Russian artist and Putin critic shot dead in Poland

A chilling execution-style killing has rocked eastern Poland, where a 44-year-old Russian artist and outspoken critic of Vladimir Putin’s Kremlin regime was gunned down in broad daylight just hundreds of meters from a Belarusian diplomatic mission. Local law enforcement officials have launched a wide-ranging investigation into the murder, which has sent shockwaves across European security circles given the victim’s high-profile public opposition to authoritarian leaders in Moscow and Minsk.

The victim, Robert Kuzovkov, who publicly worked under the pseudonym Semyon Skrepetsky, was killed on a Monday morning in a public car park in Biała Podlaska, a Polish city roughly 25 miles from the Belarusian border and just 600 meters from the local Belarusian consulate. According to official statements from Marcin Kozak, spokesperson for the District Prosecutor’s Office in Lublin, an unidentified attacker approached Skrepetsky and opened fire, striking the artist twice before moving closer once he fell to the ground to fire three additional lethal shots.

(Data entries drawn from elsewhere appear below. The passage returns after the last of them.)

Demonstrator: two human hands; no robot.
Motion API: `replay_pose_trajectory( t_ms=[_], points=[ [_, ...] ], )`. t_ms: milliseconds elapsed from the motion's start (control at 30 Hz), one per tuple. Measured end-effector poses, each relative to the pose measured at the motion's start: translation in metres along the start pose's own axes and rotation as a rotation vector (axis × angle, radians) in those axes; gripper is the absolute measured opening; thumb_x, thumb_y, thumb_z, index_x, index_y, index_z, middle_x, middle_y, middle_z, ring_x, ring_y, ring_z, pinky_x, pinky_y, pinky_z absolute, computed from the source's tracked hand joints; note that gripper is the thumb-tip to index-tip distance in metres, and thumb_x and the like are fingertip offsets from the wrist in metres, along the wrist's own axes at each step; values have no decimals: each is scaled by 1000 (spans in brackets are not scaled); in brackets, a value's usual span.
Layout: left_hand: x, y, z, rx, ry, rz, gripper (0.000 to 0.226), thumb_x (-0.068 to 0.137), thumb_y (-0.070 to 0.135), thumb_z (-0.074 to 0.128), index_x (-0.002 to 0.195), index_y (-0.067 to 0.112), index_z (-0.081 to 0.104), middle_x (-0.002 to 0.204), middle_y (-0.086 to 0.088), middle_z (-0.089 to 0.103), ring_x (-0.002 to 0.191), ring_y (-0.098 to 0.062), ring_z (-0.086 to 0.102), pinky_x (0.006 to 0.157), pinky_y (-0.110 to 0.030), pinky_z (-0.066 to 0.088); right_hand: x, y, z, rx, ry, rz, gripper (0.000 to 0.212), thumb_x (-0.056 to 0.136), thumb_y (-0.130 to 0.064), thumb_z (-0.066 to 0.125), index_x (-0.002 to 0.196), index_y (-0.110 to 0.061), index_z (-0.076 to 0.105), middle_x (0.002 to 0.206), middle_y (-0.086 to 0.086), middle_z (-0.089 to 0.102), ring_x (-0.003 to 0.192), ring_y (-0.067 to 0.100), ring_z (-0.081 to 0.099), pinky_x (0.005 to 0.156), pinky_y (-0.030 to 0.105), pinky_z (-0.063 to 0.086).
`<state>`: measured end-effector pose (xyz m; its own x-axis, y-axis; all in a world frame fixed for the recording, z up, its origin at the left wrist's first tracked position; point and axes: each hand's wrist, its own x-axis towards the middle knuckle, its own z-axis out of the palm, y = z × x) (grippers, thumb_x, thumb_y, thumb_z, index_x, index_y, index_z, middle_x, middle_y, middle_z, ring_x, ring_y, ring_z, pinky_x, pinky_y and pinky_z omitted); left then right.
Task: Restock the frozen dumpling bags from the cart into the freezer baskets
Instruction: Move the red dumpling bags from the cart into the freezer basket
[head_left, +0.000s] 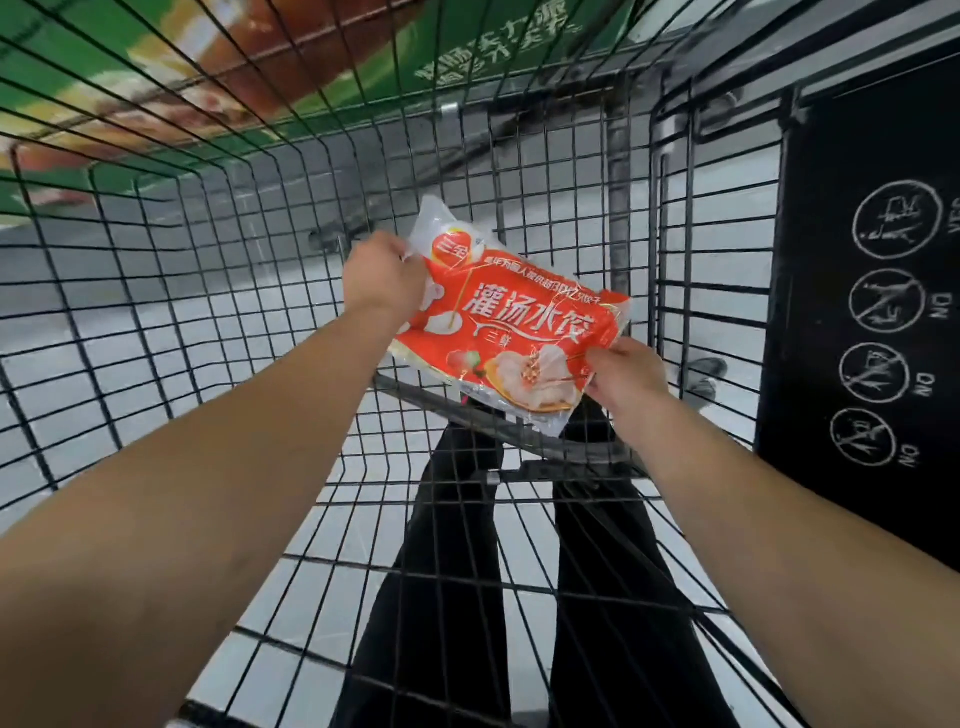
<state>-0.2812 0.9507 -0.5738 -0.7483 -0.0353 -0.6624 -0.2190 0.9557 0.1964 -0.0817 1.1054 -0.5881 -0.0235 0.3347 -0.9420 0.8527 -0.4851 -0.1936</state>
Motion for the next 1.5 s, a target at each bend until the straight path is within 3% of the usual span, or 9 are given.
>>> replay_pose_trajectory(
  t_ms=[167,367,533,633,800,967,1167,1367,1500],
  points=[
    [-6,-29,-8,-124,-122,-38,18,94,22,58,77,19,52,87,-5,59,80,-24,56,67,-32,47,-13,-2,6,125,176,19,19,96,-16,60,78,-20,66,88,3,74,91,23,71,88,46,58],
    [-48,-63,-47,-504,-231,-69,16,72,31,61,59,27,52,80,-9,62,76,-25,60,70,-53,56,-76,-32,-1,164,271,-136,26,99,-21,56,75,-22,66,80,-1,71,78,22,66,78,39,58],
    [-106,-59,-118,-725,-212,-48,12,81,22,62,69,20,60,86,-15,71,80,-29,69,71,-45,58,-153,-61,-15,170,237,-253,25,96,-11,54,74,-21,60,76,1,64,64,15,59,63,30,53],
    [-136,-71,-158,-872,-212,-69,14,87,7,61,76,14,61,74,-6,69,65,-19,64,54,-23,49,-203,-69,-22,145,199,-327,26,95,-8,55,72,-22,55,71,-4,56,59,9,52,56,23,46],
    [-193,-93,-212,-975,-102,-50,16,89,4,62,74,12,59,69,-6,62,60,-17,57,54,-24,43,-285,-61,-21,146,127,-413,17,93,-12,57,77,-19,58,76,2,60,63,16,57,62,28,49],
    [-269,-142,-250,-1023,-16,51,19,91,5,60,73,10,60,76,-12,64,65,-23,61,63,-32,48,-370,-21,-15,168,92,-560,23,93,-6,55,74,-16,59,70,1,59,57,12,54,51,22,45],
    [-345,-206,-296,-1066,105,128,11,92,11,62,83,9,68,90,-13,75,79,-28,71,73,-43,60,-465,23,4,237,78,-674,19,95,-9,56,79,-14,66,84,7,73,85,25,70,85,44,59],
    [-382,-261,-350,-1127,186,153,10,91,5,59,93,2,68,93,-16,73,79,-28,71,66,-36,57,-530,36,40,198,43,-749,16,96,-13,58,82,-15,67,91,10,74,88,29,72,85,50,59],
    [-379,-298,-380,-1170,206,154,9,93,9,62,87,8,68,89,-13,75,82,-30,73,76,-47,61,-560,35,75,156,32,-792,20,93,-13,58,76,-14,69,91,10,75,91,31,72,88,54,57]
  ],
)
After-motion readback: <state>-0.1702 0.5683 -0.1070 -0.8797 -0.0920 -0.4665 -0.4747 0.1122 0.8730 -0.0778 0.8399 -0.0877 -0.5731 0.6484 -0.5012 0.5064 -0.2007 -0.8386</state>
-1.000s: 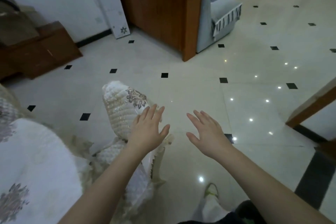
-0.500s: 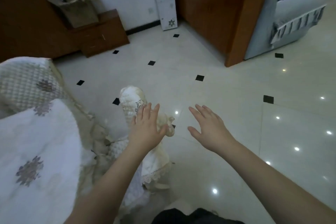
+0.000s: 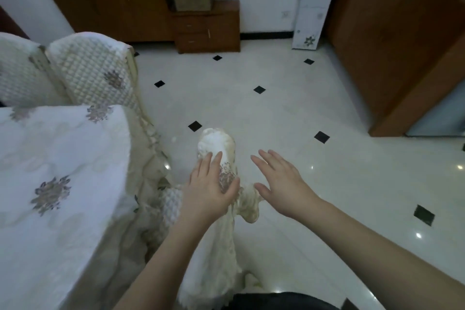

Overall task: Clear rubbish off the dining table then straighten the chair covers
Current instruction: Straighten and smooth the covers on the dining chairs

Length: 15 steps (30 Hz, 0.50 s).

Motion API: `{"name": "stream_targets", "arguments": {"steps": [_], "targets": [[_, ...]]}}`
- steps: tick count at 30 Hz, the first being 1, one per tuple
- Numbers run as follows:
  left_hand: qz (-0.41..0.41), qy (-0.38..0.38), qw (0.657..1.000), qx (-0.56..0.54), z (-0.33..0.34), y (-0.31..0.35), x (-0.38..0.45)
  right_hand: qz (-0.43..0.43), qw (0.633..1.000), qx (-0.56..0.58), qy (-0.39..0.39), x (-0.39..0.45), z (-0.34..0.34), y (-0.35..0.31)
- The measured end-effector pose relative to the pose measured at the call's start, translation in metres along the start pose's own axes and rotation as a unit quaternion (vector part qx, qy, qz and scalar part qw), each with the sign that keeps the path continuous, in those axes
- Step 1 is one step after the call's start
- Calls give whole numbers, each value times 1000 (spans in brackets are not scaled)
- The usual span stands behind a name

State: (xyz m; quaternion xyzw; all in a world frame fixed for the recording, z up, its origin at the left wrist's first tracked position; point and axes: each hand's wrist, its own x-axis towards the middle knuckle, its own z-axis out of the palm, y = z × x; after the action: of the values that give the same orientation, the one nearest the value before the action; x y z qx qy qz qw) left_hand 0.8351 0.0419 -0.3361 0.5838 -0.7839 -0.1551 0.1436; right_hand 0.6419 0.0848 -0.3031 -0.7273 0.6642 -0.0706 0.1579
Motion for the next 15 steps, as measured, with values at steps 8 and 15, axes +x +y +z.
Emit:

“When the victim fell to the ground, the perpetrator approached, fired three more shots and then quickly fled the scene. Robert K died at the scene,” Kozak confirmed to reporters. Forensic teams responding to the attack recovered five 9mm shell casings and one Geco 9mm Luger bullet from the car park crime scene, and a formal autopsy to confirm cause of death and gather additional forensic evidence is scheduled for Wednesday.

Skrepetsky built a public reputation for his sharp satirical caricatures that targeted authoritarian leaders across the former Soviet bloc, including Russian President Vladimir Putin, Belarusian strongman Alexander Lukashenko, and Chechen leader Ramzan Kadyrov. Kozak noted that the artist had been open about his condemnation of the Kremlin’s current political agenda, a stance that put him in the crosshairs of critics of the Russian government even before he relocated to Poland.

Public records show Skrepetsky moved to Biała Podlaska from Russia in 2021, as political crackdowns on anti-Kremlin critics intensified inside the country. Just days before his killing, the artist appeared at an anti-Kremlin protest marking Russia Day outside the Russian embassy in Berlin on June 12. Video footage posted to social media from the event shows Skrepetsky carrying a satirical painting caricaturing both Putin and former Soviet leader Joseph Stalin, with a Russian flag tied to his trousers that dragged along the pavement as he marched.

In the immediate aftermath of the shooting, Polish law enforcement detained two Belarusian men, aged 33 and 37, near the Belarusian consulate in Biała Podlaska. Investigators have not yet confirmed what connection the two men may have to the killing, and Kozak said their possible roles in the incident remain under active investigation. Police have not yet named or publicly identified the suspected gunman, who remains at large after fleeing the scene of the shooting.